→ **BRIEF**
Starting with the line that contains "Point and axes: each" and stopping after the line that contains "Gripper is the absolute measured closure", copy the entries below exactly. Include nothing else.

[Source data]
□ □ □ □ □

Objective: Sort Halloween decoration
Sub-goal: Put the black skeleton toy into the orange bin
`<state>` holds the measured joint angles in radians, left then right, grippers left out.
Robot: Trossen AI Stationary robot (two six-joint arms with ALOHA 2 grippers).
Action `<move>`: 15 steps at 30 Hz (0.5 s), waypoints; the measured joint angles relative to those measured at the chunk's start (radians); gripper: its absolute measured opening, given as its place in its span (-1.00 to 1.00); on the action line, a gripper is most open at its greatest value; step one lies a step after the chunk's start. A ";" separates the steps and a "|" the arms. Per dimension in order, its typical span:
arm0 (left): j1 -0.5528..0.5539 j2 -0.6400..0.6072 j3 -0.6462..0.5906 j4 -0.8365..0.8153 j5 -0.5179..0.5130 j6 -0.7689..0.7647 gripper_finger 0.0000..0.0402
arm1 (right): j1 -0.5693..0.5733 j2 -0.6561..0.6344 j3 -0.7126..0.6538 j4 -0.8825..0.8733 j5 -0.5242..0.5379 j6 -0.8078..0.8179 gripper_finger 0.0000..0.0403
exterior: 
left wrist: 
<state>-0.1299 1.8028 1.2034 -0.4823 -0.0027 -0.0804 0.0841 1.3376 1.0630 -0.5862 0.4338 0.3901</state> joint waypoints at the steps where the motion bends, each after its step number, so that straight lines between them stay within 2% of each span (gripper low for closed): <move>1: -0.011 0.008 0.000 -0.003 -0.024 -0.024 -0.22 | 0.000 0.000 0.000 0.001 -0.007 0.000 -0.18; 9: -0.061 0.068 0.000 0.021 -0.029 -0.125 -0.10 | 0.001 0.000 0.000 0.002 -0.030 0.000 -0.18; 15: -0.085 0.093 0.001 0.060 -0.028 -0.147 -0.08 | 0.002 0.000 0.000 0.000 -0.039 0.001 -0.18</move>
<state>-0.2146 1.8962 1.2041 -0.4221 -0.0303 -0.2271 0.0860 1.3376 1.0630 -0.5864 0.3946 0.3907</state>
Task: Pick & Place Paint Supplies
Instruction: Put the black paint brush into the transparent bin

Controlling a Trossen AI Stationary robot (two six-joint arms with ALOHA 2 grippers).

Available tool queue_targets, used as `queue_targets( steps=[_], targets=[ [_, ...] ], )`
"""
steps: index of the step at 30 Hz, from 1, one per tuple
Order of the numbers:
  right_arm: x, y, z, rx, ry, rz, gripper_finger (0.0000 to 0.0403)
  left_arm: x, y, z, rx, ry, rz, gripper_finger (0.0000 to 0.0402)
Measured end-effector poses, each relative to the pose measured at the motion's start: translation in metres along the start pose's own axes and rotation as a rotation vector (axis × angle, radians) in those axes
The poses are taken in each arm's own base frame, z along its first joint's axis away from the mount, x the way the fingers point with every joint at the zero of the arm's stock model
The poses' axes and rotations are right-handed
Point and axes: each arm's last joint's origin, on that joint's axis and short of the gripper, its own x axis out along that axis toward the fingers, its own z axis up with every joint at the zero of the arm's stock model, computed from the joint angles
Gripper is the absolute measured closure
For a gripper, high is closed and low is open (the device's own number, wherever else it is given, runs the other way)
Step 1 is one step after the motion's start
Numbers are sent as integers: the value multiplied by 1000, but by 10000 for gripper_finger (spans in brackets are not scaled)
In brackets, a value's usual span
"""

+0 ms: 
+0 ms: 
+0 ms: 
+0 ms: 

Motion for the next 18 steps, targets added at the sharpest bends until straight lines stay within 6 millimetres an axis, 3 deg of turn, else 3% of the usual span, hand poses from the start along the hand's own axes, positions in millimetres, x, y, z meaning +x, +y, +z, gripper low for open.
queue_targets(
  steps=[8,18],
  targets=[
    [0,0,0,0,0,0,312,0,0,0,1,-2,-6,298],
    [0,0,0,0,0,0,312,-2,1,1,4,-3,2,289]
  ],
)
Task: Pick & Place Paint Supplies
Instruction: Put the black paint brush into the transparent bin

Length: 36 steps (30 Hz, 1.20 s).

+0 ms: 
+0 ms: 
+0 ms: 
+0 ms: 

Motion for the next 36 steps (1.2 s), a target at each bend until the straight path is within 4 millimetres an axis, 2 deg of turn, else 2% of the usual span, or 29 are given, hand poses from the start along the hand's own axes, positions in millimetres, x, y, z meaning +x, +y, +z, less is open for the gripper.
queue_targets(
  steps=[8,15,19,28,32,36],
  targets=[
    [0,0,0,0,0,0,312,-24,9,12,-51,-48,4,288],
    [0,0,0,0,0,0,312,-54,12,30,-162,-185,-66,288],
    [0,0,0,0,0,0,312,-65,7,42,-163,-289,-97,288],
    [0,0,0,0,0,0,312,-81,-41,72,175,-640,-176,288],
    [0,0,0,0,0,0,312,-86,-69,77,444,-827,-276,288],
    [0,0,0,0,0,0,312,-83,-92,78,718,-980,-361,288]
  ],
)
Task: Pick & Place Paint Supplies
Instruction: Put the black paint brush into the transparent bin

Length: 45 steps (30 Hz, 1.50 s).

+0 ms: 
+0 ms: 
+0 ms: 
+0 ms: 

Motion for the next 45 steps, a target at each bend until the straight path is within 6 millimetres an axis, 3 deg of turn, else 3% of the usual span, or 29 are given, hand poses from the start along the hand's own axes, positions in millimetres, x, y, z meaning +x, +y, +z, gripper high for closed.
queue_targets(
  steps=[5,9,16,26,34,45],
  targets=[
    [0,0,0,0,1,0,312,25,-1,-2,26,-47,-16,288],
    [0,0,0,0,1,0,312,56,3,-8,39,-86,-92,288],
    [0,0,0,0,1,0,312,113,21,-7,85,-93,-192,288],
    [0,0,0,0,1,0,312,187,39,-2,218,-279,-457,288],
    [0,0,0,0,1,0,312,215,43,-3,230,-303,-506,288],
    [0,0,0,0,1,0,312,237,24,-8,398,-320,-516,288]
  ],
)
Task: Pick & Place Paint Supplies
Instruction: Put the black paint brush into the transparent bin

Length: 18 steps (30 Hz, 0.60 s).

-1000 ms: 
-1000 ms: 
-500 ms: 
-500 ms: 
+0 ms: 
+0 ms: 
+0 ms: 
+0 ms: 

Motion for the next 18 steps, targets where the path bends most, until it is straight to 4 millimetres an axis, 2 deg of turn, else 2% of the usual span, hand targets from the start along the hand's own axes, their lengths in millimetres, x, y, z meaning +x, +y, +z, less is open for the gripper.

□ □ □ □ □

→ **OUTPUT FOR THIS TASK**
Point and axes: each arm's last joint's origin, on that joint's axis and short of the gripper, its own x axis out along that axis toward the fingers, its own z axis up with every joint at the zero of the arm's stock model, computed from the joint angles
Gripper is the absolute measured closure

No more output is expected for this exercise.